ではどのようにして『夢応の鯉魚』は人々の心の強い抵抗を乗り越えているのだろうか。いや、それは乗り越えているというよりは「すり抜けている」と言った方が正確かもしれない。我々は気がつかない間に目的地へと運ばれてしまっているからだ。お説教をされたとか、作者の熱い思いが込められたメッセージを受け取ったとかいう印象はまったくない。それは実に爽やかな読後感なのだ。

『夢応の鯉魚』の中で重要な人物は、料理人と漁師の文四と、僧の興義の二者になる。料理人と文四はひとまとめにして扱ってよい。我々の日常における意識は料理人のそれであり、罪悪感は表に出てこない。しかし確実に心の底のあたりに蓄積している。興義はそのような罪悪感を、我々に代わって告白してくれる役目を担っている。ただ、その感情は普段は強い力で抑えつけられているものだから、特殊な径を通らなければ発見することはできない。そのための通路が、話中話と、犠牲という概念である。

この小説は前半で興義の死と蘇生、そして檀家の家の情景を言い当てるという不思議な現象が語られる。
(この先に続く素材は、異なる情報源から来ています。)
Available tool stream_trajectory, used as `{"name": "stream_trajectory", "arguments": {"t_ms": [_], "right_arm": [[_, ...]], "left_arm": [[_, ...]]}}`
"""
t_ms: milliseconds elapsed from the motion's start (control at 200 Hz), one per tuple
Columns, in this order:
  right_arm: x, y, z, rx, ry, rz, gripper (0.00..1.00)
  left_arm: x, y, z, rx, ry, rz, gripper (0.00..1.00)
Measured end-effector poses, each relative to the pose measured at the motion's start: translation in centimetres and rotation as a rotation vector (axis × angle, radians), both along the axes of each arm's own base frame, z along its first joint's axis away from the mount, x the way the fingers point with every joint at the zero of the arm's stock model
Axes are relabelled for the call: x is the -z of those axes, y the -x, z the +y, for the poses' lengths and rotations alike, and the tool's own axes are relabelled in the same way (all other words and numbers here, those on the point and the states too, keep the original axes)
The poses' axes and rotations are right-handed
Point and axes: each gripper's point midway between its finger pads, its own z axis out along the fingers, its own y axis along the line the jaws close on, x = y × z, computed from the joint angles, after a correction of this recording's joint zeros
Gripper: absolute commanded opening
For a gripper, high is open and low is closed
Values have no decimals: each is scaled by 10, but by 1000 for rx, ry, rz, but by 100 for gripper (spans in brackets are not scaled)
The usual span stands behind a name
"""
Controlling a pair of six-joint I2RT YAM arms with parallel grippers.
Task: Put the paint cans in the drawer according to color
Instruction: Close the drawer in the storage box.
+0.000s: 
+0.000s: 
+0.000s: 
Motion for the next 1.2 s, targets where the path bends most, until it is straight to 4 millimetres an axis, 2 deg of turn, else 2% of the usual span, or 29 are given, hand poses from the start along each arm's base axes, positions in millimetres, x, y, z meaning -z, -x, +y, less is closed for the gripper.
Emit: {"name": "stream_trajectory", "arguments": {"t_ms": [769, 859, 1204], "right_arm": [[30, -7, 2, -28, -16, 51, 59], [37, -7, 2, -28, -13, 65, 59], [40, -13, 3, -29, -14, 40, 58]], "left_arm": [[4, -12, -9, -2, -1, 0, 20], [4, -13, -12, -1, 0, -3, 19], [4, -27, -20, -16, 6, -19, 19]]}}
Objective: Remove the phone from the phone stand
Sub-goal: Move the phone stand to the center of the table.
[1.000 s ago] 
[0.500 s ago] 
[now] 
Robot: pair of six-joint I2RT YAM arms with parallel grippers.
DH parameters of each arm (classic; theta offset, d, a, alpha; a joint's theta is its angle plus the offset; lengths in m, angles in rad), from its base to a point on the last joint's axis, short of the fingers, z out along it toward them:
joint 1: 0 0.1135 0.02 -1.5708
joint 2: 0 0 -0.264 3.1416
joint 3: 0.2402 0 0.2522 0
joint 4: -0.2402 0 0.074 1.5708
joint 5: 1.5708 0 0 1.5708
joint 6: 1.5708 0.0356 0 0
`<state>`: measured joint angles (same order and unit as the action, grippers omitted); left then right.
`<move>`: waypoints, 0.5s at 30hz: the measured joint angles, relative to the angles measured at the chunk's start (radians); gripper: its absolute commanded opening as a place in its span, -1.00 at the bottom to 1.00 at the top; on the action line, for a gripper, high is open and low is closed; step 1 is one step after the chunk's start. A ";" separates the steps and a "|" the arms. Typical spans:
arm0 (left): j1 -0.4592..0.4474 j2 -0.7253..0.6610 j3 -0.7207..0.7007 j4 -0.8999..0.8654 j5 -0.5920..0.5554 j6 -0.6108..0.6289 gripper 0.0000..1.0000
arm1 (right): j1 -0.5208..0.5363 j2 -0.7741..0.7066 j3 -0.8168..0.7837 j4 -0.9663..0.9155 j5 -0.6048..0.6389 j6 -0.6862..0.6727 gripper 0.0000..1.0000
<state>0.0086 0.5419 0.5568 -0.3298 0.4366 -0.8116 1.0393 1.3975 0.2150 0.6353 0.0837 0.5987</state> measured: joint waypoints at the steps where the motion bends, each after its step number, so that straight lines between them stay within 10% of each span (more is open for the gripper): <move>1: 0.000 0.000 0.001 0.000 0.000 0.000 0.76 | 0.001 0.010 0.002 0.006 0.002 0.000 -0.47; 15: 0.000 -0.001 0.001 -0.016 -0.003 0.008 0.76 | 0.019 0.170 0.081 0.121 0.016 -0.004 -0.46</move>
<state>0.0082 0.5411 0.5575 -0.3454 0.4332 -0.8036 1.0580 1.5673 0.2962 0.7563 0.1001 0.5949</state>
その後に一見それらとは関係の薄いように思われる、興義の夢の話が、興義自身の口より語られる。今まで語られてきた物語とは別の物語が語られるわけだが、読者はそちらの方が面白いので、つい引き込まれて集中してしまう。そのようなところに、最初の物語が思いがけない形で合流してくるのである。読者は不意打ちをくらって驚きを覚える。驚くことは面白い経験であり、人は面白いことを合理的だと思う傾向を持っているので、このような異なる話の接続を深く納得する。

また、犠牲は人を説きふせる働きを持つ。僧の興義は魚となって死を体験する訳だが、そのような苦しみを目の当たりにすると、人は崇高さを覚えて本能的に正しいと思う。魚が苦しんでいるのは、そもそも魚が苦しんでいるのかどうかよく分からないので、人は納得されない。しかし興義は人間なので、興義が苦しんでいれば人は納得されるのである。その興義が「私を(鯉を)さばくのをやめてくれ」と苦しみながら叫んだというので、人はそこで「なるほど、鯉をさばくのはやめよう」と思うわけである。作中では助という人物がそのような心持ちを「代弁」してくれるので、読者としてはますます納得されやすくなる。自分では認めにくいことを、他人が先んじて認めてくれると、人は心が安らぎ、素直になれる。

このような一連の心の運動を、「魚が口をパクパクと動かす」という誰もが見たことのある情景に上手く当てはめたからこそ、『夢応の鯉魚』は物語としての大きな力を獲得したのだろう。

我々は魚が口をパクパクと動かすのを見て、そこに声がないことを実は不思議に思っている。無意識のうちに牛や鶏が鳴き声をあげることと比較しているのである。そのような魚の「失われた声」をこの物語は与えてくれる。意識上の疑問よりも無意識下の疑問に答える方が、より深く人の心を打つのだ。